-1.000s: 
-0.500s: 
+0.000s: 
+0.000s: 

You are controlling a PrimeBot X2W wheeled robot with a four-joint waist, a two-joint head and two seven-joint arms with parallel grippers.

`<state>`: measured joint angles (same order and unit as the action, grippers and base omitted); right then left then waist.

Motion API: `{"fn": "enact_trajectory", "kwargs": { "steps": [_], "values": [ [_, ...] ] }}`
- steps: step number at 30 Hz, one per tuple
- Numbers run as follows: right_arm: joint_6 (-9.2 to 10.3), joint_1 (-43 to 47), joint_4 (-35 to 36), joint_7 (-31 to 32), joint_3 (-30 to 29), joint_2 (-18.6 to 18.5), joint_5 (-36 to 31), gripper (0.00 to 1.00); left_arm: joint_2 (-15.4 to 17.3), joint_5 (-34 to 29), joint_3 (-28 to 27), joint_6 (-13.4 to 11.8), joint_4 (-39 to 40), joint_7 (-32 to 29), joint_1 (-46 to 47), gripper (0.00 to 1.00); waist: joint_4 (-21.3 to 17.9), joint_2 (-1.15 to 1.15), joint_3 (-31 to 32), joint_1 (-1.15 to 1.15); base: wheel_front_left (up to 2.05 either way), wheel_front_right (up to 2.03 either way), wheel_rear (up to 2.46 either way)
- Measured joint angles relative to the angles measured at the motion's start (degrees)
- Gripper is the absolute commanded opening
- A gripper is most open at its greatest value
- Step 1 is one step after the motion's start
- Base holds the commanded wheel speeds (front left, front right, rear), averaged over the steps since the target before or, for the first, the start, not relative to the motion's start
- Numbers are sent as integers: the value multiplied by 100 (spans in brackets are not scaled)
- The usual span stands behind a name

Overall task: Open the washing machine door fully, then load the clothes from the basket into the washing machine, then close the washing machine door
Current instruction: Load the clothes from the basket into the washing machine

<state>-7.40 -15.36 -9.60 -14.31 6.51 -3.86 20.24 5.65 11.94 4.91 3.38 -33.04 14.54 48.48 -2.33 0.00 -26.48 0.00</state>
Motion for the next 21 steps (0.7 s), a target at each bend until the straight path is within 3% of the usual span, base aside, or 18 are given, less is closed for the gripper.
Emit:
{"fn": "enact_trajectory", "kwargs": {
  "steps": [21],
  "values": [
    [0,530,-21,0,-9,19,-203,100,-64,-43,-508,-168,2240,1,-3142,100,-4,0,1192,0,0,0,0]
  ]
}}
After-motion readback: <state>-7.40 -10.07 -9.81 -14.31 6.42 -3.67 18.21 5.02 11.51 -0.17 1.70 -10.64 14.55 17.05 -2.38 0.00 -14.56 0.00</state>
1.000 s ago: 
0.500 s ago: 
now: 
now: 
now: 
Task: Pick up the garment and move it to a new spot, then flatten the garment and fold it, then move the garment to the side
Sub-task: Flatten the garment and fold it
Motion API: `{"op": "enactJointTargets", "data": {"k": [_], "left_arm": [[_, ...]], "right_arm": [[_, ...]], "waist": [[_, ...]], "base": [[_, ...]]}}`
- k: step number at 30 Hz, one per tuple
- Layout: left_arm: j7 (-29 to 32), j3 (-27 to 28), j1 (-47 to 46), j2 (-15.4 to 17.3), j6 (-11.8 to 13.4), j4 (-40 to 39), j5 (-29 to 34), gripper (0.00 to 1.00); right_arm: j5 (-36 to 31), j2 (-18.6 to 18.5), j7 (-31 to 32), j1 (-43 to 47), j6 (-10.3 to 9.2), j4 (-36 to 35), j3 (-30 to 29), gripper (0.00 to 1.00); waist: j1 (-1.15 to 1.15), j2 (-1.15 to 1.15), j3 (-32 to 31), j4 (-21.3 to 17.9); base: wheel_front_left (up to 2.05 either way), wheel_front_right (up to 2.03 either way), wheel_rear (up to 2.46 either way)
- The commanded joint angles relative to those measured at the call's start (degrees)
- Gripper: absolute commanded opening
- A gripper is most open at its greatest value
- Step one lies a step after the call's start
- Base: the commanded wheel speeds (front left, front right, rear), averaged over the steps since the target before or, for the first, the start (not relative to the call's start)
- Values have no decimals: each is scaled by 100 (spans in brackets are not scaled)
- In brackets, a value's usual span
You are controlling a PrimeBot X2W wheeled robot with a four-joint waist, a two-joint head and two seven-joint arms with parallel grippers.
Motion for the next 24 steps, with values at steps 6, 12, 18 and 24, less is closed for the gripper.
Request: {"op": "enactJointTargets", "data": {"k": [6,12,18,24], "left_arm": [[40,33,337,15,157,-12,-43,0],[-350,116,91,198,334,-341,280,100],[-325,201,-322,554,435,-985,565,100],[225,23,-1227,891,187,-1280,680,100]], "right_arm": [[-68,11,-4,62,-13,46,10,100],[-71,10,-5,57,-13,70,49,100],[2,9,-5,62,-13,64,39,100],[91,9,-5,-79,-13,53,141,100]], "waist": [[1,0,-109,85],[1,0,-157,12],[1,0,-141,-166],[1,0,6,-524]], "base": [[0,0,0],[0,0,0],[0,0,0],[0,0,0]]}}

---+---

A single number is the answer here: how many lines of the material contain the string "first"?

2